Architect and designer André Fu was tasked with creating three site specific commissions including a major installation of modular seating
This month saw the much anticipated opening of the Hong Kong Palace Museum, the latest addition to the city’s rich arts and cultural offering. Located at the western tip of the West Kowloon Cultural District and adopting an innovative curatorial approach, the museum presents over 900 priceless treasures.
Architect and designer André Fu was tasked with creating three site specific commissions for the new museum including a tapestry for the auditorium entrance; an artisan floor rug for the VIP room; and a major installation of modular seating for the public atrium spaces.

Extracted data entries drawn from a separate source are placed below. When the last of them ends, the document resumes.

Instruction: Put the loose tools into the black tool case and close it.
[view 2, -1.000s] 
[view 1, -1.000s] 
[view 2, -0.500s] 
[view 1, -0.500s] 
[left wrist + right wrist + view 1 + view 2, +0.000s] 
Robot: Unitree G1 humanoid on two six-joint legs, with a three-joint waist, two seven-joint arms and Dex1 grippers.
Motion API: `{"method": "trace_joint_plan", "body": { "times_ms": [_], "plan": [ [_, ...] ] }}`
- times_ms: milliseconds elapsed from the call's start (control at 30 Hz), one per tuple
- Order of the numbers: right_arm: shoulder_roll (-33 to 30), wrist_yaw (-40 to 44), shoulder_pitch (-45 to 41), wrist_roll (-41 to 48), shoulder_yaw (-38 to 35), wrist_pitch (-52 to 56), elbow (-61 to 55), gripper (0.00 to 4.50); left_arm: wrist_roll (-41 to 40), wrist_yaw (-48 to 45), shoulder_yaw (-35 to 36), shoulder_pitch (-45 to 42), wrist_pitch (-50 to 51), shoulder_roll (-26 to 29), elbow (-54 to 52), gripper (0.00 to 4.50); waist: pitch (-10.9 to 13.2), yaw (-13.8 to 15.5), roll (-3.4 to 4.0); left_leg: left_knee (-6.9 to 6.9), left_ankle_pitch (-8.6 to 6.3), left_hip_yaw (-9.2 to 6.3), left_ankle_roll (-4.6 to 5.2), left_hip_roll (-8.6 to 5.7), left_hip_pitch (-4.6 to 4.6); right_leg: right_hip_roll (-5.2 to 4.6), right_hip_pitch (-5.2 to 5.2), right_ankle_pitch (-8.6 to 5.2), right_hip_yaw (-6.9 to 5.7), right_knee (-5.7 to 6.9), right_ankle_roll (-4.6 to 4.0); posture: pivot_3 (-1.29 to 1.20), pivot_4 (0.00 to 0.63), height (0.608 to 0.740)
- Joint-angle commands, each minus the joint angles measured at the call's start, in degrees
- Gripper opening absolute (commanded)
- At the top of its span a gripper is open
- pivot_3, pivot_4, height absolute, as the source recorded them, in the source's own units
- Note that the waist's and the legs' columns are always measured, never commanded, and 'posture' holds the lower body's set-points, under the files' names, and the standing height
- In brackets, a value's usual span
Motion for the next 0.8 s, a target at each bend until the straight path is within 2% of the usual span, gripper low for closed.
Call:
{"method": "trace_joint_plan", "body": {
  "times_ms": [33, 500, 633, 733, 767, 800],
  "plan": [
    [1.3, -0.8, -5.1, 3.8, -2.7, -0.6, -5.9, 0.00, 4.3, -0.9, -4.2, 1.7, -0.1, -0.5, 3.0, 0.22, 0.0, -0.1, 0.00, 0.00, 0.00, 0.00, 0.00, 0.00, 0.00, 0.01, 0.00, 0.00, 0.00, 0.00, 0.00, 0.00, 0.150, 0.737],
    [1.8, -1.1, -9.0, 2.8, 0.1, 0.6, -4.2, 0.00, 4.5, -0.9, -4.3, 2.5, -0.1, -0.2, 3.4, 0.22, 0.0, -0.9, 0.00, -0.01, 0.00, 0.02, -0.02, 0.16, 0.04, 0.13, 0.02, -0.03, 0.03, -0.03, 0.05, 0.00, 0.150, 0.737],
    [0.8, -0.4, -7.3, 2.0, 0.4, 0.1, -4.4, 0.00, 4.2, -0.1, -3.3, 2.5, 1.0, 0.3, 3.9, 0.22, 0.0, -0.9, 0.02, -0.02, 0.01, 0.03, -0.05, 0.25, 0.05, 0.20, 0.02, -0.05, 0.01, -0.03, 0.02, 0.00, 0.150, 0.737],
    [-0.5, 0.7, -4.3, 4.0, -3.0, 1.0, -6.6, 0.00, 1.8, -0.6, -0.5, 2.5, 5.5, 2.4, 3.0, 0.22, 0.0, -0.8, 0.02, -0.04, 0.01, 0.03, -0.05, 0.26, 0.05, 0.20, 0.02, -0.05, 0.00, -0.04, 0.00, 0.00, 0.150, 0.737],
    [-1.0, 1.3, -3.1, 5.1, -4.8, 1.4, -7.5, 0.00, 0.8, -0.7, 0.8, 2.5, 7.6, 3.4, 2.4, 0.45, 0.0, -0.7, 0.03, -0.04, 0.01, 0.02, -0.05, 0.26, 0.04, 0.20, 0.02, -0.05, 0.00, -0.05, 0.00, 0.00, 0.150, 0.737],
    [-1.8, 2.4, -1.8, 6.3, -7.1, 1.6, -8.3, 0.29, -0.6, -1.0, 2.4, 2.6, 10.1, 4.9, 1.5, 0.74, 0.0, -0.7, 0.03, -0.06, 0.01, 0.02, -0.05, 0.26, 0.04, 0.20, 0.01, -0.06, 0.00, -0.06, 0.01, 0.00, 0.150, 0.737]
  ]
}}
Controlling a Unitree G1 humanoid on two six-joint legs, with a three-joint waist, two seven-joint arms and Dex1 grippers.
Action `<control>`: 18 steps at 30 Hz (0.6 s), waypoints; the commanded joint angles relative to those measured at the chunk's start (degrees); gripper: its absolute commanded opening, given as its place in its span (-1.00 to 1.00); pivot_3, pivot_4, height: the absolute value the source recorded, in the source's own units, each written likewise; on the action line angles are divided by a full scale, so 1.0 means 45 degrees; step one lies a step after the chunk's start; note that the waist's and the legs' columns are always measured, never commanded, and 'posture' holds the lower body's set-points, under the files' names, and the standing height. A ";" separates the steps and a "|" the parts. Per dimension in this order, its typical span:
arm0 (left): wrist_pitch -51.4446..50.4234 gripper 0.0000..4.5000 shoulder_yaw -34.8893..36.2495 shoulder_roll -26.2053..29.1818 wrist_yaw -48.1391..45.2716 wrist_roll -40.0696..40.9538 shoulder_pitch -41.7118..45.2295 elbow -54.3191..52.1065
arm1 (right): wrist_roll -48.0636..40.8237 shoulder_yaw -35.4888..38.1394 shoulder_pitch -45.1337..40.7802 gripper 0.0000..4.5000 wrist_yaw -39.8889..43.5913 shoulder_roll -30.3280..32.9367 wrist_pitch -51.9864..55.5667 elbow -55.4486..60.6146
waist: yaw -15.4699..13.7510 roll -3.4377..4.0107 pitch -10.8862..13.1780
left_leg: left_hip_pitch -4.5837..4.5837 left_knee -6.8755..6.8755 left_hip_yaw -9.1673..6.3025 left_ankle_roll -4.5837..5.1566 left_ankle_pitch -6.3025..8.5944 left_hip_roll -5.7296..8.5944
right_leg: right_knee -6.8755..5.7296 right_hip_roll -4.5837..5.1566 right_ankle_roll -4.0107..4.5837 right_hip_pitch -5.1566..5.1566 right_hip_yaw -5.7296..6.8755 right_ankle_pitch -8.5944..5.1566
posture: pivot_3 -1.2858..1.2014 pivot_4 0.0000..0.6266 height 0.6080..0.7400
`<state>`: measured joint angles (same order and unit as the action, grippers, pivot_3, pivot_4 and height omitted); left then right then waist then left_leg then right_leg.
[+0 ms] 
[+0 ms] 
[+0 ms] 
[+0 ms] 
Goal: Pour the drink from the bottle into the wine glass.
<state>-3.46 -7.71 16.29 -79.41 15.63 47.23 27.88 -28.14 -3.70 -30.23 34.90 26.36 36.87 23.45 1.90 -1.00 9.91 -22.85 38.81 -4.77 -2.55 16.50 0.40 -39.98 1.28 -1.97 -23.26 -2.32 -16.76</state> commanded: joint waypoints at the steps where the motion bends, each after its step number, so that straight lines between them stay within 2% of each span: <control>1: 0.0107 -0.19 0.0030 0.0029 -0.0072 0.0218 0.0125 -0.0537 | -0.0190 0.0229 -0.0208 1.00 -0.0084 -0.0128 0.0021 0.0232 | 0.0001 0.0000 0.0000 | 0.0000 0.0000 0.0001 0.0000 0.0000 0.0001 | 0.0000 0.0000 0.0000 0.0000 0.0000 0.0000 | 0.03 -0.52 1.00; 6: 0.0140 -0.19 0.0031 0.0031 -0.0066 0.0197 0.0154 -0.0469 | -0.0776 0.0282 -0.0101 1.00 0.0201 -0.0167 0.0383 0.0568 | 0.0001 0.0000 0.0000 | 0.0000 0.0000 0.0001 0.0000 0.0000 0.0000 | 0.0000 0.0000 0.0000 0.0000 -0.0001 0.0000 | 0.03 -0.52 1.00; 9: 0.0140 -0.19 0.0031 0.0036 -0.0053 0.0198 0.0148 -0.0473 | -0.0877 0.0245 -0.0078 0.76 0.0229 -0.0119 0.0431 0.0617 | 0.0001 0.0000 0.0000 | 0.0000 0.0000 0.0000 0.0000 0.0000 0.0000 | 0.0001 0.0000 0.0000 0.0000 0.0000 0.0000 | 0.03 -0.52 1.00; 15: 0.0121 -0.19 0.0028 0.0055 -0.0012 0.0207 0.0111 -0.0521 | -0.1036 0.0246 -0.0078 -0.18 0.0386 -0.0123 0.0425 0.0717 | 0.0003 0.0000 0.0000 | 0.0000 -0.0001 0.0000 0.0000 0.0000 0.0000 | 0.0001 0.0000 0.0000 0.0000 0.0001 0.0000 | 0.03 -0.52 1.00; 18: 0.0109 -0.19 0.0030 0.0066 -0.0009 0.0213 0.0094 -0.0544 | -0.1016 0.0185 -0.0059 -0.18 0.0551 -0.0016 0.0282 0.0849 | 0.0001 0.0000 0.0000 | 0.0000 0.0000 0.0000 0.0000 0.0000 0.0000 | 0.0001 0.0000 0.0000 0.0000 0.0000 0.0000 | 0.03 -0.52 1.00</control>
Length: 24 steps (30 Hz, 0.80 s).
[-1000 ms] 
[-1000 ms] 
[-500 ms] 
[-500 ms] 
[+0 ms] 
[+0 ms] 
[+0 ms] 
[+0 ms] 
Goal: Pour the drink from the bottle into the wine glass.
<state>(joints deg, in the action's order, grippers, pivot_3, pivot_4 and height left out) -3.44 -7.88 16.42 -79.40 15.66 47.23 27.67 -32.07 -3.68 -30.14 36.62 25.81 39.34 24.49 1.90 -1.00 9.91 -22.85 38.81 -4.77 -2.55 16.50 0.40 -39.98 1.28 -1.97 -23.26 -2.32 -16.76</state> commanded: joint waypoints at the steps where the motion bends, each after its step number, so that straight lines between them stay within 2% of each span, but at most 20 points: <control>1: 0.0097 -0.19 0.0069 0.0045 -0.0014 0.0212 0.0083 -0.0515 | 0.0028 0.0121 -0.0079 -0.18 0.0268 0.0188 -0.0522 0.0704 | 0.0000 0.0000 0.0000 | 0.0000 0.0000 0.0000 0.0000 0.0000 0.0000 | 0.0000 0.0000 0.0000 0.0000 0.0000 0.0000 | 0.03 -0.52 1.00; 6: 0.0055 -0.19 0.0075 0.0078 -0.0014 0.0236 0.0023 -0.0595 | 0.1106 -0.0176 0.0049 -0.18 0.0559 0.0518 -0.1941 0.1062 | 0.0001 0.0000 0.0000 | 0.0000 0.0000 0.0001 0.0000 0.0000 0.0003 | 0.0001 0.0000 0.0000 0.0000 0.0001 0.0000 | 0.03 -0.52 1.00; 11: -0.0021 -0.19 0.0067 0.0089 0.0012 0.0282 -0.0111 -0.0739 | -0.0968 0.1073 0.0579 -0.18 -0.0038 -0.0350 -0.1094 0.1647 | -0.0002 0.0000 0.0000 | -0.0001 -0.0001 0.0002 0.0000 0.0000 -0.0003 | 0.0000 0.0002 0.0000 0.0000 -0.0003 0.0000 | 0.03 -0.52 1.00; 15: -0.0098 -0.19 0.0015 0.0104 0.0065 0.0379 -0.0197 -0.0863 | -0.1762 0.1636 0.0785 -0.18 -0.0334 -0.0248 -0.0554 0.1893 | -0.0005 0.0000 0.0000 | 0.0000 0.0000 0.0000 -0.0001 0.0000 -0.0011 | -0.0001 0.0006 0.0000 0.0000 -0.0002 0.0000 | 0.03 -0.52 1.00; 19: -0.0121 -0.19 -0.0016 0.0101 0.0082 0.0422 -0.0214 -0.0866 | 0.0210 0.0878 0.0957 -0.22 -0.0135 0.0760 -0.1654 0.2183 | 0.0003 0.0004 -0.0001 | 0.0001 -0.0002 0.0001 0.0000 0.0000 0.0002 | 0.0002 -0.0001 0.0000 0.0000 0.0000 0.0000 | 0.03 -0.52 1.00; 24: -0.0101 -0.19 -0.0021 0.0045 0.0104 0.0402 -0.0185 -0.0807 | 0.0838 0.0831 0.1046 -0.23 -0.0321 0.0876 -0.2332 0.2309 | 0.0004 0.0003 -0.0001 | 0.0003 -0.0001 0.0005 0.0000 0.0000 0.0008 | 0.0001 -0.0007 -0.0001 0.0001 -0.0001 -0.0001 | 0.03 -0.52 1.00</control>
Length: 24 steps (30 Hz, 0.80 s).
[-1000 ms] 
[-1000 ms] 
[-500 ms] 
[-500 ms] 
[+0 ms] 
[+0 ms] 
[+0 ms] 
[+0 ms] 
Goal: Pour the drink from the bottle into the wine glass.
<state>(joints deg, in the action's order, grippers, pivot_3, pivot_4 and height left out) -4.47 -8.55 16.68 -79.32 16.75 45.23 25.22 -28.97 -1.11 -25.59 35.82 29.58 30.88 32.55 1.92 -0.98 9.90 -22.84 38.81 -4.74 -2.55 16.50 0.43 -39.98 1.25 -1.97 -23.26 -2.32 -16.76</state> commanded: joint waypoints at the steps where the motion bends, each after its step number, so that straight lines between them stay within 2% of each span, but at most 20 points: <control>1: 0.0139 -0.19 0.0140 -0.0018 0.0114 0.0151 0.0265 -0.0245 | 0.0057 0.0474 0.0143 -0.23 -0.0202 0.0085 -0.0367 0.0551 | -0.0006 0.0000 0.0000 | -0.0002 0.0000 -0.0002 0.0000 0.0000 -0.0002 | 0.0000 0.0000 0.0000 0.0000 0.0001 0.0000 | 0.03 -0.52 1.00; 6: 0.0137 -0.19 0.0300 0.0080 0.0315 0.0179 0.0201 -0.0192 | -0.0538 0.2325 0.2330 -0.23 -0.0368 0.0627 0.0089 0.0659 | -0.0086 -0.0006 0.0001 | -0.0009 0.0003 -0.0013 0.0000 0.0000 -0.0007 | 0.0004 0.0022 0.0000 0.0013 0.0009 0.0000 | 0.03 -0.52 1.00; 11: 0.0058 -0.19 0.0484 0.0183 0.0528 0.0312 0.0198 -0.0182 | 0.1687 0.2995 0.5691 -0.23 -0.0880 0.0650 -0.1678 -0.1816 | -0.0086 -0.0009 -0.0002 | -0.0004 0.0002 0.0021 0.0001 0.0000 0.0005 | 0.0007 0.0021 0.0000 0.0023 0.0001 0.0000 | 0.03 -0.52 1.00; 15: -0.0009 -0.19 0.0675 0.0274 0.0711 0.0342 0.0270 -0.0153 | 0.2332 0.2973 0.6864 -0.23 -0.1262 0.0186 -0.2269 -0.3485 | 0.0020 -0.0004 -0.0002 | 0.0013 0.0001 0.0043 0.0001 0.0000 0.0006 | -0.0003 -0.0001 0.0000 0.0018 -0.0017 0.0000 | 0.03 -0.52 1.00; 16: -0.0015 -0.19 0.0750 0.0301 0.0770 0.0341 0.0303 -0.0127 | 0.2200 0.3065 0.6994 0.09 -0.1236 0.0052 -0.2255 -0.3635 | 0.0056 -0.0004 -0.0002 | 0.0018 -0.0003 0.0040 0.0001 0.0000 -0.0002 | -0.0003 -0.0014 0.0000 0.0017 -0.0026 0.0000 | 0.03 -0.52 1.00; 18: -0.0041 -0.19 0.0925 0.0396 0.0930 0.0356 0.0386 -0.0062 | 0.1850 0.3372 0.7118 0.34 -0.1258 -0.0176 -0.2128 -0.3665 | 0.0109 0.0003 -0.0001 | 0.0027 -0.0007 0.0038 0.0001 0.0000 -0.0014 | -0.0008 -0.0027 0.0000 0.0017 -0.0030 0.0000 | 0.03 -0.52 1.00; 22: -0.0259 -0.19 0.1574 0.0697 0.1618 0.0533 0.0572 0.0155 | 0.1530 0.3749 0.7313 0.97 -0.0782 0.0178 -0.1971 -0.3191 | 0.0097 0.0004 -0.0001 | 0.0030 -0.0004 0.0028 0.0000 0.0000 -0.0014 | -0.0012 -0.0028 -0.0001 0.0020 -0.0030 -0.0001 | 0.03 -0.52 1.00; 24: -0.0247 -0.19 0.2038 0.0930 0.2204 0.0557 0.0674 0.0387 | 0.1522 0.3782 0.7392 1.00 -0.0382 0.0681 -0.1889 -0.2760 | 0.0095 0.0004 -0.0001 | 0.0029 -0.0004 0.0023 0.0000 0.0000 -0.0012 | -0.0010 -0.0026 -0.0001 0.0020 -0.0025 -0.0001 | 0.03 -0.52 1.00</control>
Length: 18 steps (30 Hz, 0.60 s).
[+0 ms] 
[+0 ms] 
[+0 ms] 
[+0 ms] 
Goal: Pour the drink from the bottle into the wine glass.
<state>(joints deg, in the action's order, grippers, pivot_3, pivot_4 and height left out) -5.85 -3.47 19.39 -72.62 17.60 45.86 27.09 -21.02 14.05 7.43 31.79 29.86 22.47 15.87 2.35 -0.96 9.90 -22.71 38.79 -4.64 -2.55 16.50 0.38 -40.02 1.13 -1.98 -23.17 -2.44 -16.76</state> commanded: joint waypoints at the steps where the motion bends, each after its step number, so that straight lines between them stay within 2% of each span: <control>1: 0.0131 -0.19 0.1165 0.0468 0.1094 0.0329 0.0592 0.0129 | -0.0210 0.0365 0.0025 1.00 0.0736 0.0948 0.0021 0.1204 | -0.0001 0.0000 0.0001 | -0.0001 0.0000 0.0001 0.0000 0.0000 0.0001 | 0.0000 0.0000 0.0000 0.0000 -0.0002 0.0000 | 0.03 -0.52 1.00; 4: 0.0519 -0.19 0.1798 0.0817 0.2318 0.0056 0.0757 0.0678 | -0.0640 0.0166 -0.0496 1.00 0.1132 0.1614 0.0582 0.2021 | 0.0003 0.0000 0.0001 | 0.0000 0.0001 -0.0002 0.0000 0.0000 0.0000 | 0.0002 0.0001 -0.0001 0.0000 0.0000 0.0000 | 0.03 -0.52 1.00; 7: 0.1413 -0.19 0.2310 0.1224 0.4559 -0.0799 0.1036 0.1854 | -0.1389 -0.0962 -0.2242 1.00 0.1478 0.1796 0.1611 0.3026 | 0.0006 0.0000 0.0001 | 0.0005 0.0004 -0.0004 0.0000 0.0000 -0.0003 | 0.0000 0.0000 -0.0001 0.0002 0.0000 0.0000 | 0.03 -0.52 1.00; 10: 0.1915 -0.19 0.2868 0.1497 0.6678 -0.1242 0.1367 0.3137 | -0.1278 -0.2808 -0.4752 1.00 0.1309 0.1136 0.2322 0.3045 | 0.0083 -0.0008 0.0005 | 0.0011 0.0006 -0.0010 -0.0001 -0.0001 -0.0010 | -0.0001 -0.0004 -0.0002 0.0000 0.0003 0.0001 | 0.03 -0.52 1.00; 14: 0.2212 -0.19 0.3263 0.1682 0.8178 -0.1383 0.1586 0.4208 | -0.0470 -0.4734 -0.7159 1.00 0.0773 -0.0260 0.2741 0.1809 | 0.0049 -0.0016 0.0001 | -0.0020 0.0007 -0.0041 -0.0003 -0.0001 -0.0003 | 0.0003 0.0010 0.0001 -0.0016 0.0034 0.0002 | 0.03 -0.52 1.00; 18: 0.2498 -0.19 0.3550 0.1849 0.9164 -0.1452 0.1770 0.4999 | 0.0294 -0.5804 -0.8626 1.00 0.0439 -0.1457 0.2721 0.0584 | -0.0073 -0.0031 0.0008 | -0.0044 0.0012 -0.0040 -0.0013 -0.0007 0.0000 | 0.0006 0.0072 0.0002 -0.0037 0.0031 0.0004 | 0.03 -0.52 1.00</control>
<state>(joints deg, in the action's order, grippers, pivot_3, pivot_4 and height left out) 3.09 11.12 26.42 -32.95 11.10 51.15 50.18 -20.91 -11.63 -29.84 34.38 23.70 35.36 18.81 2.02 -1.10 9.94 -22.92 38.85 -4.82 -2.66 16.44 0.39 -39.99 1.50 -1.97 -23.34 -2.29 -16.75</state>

The internationally acclaimed design studio boasts an extensive portfolio of projects throughout Asia and Europe, and continuously bridges the gap between cultures. Fu has designed interiors for major hotels and restaurants around the world including the St Regis.
Inspired by the museum’s punctuation of light that perforates through the vast cascading ceiling installation into the main atrium, Fu embarked on visual research into cultural phenomena that conveys a sense of harmonious rhythm.
From the interlocking vignette of traditional Chinese roof tiles, to the movement of synchronised dancers, to the fluid tempo of ink-painted brushstrokes, the play of light and shadow serves as a visual metaphor for Fu’s desire to convey a sense of cultural exchange and dialogue.
As such, he created “Eternal Links”, two public seating installations meticulously hand-crafted from Chinese oak in the form of 2 curvilinear tiles, as well as “The Convergence”, a wall-hung tapestry for the Auditorium entrance, and a vast floor rug for the VIP room. Each piece acts as a metaphor for the interwoven cultural heritage behind the museum’s vision.
‘Creating these pieces for the museum was a unique opportunity to incorporate the various contextual facets of heritage, culture, and conversation at play,’ says Fu.
‘By invoking a sense of movement in each work, I wanted to reflect the exchange of ideas that takes place in a cultural institution of this calibre while simultaneously honouring designs of the past.’
He continues, ‘Each piece tells a narrative of history and technique by blending the customary with the contemporary, creating a visual representation of the evolution of Chinese craft.’